Your assignment: In the listing below, find each line that holds the string "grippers" and copy it.

Information provided:
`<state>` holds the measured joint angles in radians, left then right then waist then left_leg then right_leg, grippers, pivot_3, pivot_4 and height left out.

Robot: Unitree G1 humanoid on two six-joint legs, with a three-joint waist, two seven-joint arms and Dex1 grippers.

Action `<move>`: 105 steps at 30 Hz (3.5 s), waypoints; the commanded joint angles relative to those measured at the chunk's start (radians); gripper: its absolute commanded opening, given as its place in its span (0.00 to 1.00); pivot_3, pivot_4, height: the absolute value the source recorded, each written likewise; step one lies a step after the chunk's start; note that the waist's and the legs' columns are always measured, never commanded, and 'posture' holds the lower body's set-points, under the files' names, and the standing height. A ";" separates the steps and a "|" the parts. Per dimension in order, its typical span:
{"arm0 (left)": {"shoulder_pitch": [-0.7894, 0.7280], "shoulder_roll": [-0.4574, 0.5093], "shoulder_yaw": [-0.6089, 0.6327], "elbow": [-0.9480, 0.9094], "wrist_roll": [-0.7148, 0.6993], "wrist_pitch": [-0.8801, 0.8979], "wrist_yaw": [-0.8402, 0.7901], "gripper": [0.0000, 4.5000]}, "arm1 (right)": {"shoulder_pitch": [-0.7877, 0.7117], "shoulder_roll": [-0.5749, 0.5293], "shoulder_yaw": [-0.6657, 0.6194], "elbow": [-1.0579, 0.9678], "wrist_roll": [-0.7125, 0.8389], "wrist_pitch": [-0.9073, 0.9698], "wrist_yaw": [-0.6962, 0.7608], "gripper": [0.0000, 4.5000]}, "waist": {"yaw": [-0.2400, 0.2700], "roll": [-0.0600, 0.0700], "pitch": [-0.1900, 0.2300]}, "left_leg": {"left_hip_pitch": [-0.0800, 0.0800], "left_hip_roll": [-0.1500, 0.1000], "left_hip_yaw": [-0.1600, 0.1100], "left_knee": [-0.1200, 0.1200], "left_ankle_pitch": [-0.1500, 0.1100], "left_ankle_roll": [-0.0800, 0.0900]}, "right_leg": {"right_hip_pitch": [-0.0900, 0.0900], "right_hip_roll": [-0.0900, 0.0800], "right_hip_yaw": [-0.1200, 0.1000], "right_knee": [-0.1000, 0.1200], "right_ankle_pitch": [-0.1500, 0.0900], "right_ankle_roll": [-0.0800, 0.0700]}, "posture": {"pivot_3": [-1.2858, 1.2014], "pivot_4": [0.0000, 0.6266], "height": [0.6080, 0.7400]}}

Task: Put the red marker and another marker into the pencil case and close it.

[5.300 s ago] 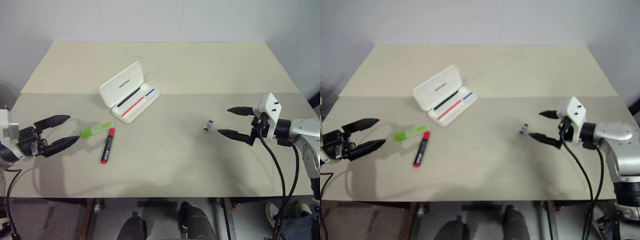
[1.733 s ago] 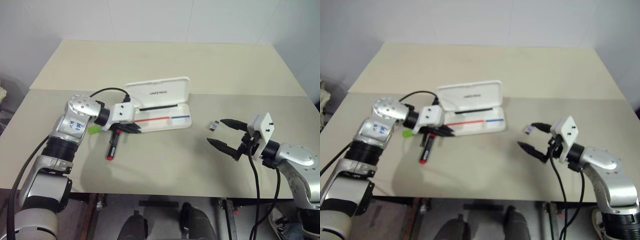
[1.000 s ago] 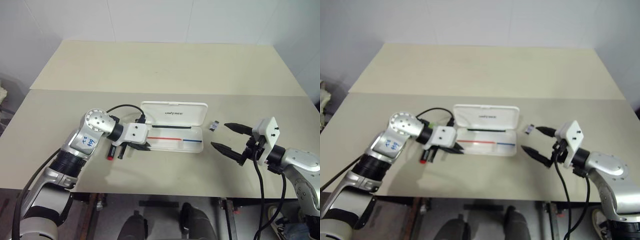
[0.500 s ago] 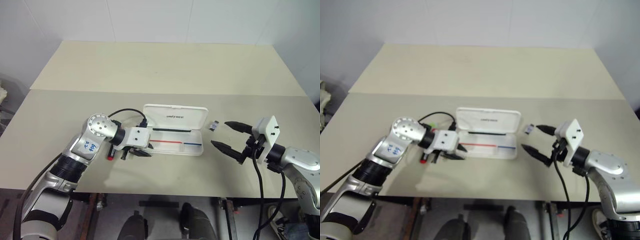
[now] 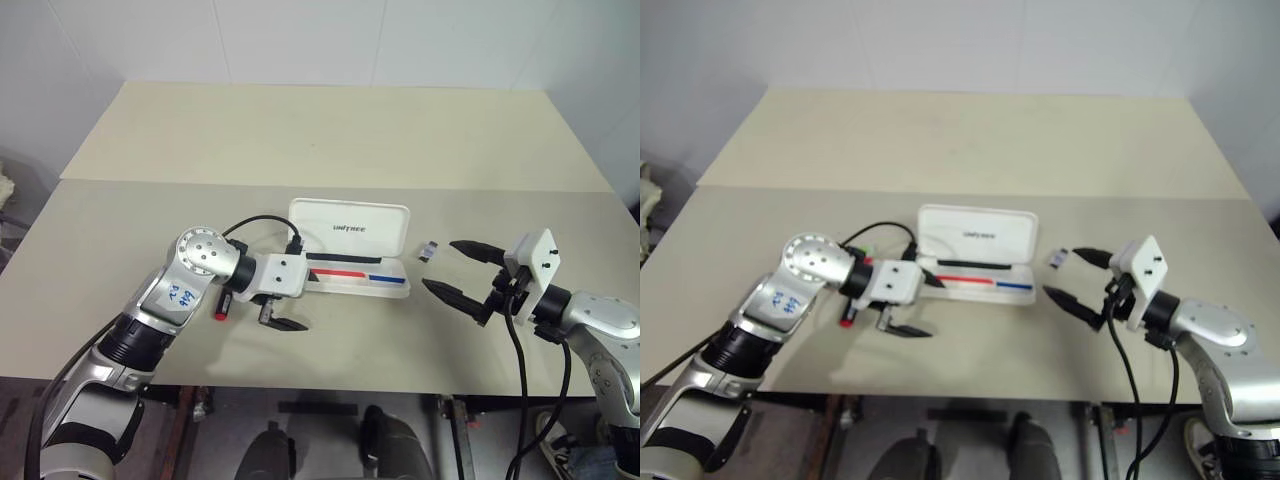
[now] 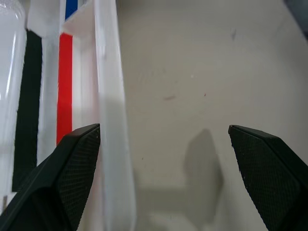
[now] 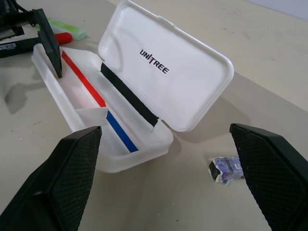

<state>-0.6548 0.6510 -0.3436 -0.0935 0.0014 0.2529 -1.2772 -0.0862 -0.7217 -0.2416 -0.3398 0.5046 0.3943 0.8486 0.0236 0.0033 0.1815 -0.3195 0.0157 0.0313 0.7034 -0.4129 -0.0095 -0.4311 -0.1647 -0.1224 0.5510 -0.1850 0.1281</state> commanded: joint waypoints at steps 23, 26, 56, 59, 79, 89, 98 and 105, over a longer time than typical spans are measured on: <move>0.111 0.079 0.190 -0.434 -0.212 0.278 0.133 0.99 | -0.011 -0.019 -0.010 -0.012 0.017 -0.001 0.041 1.00 | 0.000 0.000 0.000 | 0.000 0.000 0.001 0.000 0.000 0.000 | 0.000 0.000 0.002 0.000 0.000 0.000 | 0.52 0.24 1.00; 0.102 0.068 0.251 -0.483 -0.245 0.341 0.204 0.99 | -0.005 -0.011 -0.019 -0.038 0.058 0.002 0.065 1.00 | 0.000 0.000 0.000 | 0.000 0.000 0.001 0.000 0.000 0.000 | 0.000 0.000 0.002 0.000 0.000 0.000 | 0.52 0.24 1.00; 0.340 -0.182 0.462 -0.813 -0.103 1.221 1.106 0.99 | 0.011 -0.087 -0.040 0.217 0.131 -0.197 0.489 1.00 | 0.000 -0.003 0.001 | 0.004 0.000 0.002 0.000 -0.001 -0.001 | 0.002 0.001 0.004 0.000 0.001 0.000 | 0.52 0.24 1.00; 0.353 -0.228 0.462 -0.823 -0.079 1.305 1.159 0.99 | 0.003 -0.078 -0.040 0.212 0.136 -0.189 0.467 1.00 | -0.001 -0.003 0.001 | 0.004 0.000 0.002 0.000 -0.001 -0.001 | 0.002 0.001 0.005 0.000 0.001 0.001 | 0.52 0.24 1.00; 0.465 -0.468 0.561 -0.733 -0.057 1.293 1.235 0.99 | 0.138 0.023 -0.179 0.057 0.299 -0.130 0.340 1.00 | 0.002 -0.004 0.000 | 0.004 0.000 0.003 0.001 -0.002 -0.001 | 0.002 0.001 0.006 0.000 0.001 0.000 | 0.52 0.24 1.00; 0.483 -0.482 0.553 -0.662 -0.060 1.241 1.242 0.99 | 0.165 0.077 -0.159 -0.003 0.276 -0.195 0.333 1.00 | 0.003 -0.003 -0.001 | 0.006 0.000 0.003 0.002 -0.001 -0.002 | 0.003 0.001 0.007 0.003 0.002 -0.001 | 0.52 0.24 1.00; 0.457 -0.416 0.508 -0.594 -0.098 1.095 1.170 0.99 | 0.160 0.086 -0.151 0.004 0.251 -0.202 0.308 1.00 | 0.001 -0.003 -0.001 | 0.004 0.000 0.003 0.012 -0.002 0.000 | 0.003 0.001 0.008 0.005 0.003 -0.003 | 0.52 0.24 1.00; 0.404 -0.399 0.487 -0.466 -0.115 1.090 1.141 0.95 | 0.173 0.073 -0.155 -0.005 0.274 -0.175 0.307 1.00 | 0.007 -0.002 -0.001 | 0.004 0.000 0.003 0.013 -0.002 0.001 | 0.004 0.001 0.009 0.005 0.003 -0.003 | 0.52 0.24 1.00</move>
<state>-0.2410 0.2540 0.1583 -0.6059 -0.1031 1.3413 -0.1325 0.0800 -0.6332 -0.3729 -0.3143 0.7585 0.2223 1.1473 0.0310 0.0015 0.1801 -0.3153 0.0159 0.0341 0.7164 -0.4153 -0.0087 -0.4269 -0.1638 -0.1138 0.5563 -0.1815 0.1253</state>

Reply to the exercise:
`<state>` holds the measured joint angles in radians, left then right then waist then left_leg then right_leg, grippers, pivot_3, pivot_4 and height left out.
Robot: Unitree G1 humanoid on two six-joint legs, with a three-joint waist, two seven-joint arms and Dex1 grippers.

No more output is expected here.